Hacker News new | ask | show | jobs
by michaelmior 4537 days ago
My understanding is that the goal is not isolation, but performance. You can remove large chunks of the OS which you don't need. You also don't have any overhead from system calls since all code runs at the same privilege level. This is possible because (in theory) you can't execute arbitrary code. All the executable code is baked into the kernel at compile time and the page tables are sealed so no new code can be loaded.

You can achieve the isolation with jails and cgroups, but not the performance improvements.

2 comments

As mentioned in a sibling you still have the hypercalls, and you definitely need those to still be present if you're running at ring 0 since, essentially, direct access to the hardware is probably an opportunity to attack the whole physical system (since hardware often has arbitrary bus access). Never mind the need to arbitrate access between multiple VMs.

And this is what I mean when I say that taken to its conclusion you're just reinventing processes.

I think this kind of performance claim needs to be solidly proven by something at least vaguely like a real running application to be taken as a given.

Fair point. More benchmarks need to happen before it's obvious this is really a win. A real application would be nice. I'm biased because I worked on a similar idea myself and I've been waiting for this to come. I think it's a potential win now for running on public clouds.

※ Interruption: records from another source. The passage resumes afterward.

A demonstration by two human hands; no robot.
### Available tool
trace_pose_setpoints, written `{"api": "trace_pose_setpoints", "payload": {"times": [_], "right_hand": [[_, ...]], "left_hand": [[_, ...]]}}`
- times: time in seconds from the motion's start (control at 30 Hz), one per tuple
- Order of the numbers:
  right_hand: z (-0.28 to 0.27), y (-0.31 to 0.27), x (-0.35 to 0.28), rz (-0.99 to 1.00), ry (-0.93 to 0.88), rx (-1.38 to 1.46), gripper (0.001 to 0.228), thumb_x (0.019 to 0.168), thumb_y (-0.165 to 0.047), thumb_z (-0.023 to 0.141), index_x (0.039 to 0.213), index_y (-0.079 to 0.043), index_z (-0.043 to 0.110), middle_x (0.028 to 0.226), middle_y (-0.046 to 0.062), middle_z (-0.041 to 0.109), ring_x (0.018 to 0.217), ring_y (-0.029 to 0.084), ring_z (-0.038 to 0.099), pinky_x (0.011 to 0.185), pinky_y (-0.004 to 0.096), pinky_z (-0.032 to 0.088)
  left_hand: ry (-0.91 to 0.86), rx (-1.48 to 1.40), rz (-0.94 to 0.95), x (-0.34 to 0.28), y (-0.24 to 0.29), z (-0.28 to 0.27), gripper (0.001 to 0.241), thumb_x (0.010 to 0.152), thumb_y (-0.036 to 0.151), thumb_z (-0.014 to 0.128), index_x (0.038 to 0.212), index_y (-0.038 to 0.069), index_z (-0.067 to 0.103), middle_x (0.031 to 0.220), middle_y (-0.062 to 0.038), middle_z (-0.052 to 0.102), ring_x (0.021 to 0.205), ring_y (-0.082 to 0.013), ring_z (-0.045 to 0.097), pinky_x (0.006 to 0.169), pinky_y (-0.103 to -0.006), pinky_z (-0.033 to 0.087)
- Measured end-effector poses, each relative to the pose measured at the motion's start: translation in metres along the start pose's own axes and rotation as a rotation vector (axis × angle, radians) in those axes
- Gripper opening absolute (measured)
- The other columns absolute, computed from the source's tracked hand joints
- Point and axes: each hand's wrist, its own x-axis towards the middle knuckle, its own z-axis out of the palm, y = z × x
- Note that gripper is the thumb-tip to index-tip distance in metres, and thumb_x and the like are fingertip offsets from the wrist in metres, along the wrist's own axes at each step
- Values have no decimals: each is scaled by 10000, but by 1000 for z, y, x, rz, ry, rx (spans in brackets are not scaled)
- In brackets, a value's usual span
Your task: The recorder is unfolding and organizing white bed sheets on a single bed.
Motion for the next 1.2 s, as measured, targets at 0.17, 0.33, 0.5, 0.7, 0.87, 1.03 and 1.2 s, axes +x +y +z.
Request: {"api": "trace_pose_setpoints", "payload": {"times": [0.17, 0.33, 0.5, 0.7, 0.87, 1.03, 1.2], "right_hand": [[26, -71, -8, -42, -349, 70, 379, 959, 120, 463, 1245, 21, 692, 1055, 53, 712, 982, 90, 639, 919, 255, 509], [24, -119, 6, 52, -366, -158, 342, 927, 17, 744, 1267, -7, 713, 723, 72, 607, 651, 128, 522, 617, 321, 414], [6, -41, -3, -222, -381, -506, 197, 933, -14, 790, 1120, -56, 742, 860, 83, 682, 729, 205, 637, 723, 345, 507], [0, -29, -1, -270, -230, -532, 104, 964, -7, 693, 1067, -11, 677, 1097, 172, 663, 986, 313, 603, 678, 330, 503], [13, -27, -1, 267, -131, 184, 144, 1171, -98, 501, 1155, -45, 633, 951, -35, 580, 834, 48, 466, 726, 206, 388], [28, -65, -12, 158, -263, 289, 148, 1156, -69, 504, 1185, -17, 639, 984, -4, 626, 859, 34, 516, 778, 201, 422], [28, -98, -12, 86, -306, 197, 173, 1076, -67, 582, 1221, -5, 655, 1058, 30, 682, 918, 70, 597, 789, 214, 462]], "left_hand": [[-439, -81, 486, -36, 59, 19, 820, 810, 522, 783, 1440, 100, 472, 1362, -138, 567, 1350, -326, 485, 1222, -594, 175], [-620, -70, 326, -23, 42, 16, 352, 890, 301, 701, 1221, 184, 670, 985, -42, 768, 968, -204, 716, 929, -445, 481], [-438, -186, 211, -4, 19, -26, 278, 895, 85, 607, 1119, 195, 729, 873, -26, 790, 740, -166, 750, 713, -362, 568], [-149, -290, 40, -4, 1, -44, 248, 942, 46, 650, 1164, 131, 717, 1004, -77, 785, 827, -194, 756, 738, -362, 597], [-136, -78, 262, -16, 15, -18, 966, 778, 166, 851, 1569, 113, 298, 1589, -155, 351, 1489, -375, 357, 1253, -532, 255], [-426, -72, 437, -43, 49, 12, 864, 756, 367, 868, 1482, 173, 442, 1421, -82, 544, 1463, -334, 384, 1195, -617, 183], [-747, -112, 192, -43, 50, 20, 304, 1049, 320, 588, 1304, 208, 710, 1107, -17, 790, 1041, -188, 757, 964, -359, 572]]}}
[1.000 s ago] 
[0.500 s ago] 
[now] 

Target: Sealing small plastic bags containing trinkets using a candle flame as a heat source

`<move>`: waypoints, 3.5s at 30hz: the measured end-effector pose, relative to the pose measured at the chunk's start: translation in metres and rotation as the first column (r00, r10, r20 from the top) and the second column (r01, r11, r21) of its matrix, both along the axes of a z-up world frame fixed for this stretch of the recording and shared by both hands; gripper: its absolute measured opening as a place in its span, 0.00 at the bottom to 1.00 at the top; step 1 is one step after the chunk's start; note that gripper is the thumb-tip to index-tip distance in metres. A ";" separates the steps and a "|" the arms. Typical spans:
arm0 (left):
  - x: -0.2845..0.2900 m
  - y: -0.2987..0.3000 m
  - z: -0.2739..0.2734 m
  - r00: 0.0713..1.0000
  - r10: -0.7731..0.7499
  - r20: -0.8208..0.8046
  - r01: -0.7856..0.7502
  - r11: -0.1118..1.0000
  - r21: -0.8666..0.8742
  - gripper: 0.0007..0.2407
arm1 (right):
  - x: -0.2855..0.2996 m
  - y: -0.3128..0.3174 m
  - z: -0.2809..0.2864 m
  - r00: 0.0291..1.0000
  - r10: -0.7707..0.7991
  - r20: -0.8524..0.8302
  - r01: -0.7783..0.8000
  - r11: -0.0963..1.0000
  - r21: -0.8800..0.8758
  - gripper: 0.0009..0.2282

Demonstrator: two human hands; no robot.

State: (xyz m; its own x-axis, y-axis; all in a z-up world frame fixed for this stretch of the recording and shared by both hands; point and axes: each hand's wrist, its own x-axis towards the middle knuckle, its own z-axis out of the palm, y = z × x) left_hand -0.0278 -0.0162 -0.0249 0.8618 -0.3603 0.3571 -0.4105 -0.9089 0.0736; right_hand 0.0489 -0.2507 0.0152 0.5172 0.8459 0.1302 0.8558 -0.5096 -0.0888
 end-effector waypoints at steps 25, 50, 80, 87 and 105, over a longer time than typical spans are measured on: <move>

However, as Docker PaaS gains popularity, that may be a better alternative. Only benchmarks will tell :)

What did you work on?
A similar yet much simpler idea of porting some simple application code to MiniOS. Although I never ended up with anything of value.
You can use I/O virtualization to allow direct hardware access in a safe fashion, assuming that your CPU and peripherals support it.
This isn't the attack I'm referring to. The peripherals themselves have, potentially at least, complete access to the bus through DMA, so being able to convince them to, say, write to an inappropriate physical address (say the hypervisor's kernel), could lead to a significant breach of the security model. As far as I know, no processor-level features actually protect against this.
You've eliminated system calls but you have hypercalls; it's not clear whether this is faster than a container-based system that has system calls but no hypercalls.
True. Of course one other advantage is that you can run a unikernel on a public cloud. You can of course run OS to serve as a host for containers on a public cloud, but then you have an additional layer of overhead.
I wish there was more experimentation on cloud architecture; VMs aren't the be-all and end-all of the cloud IMO.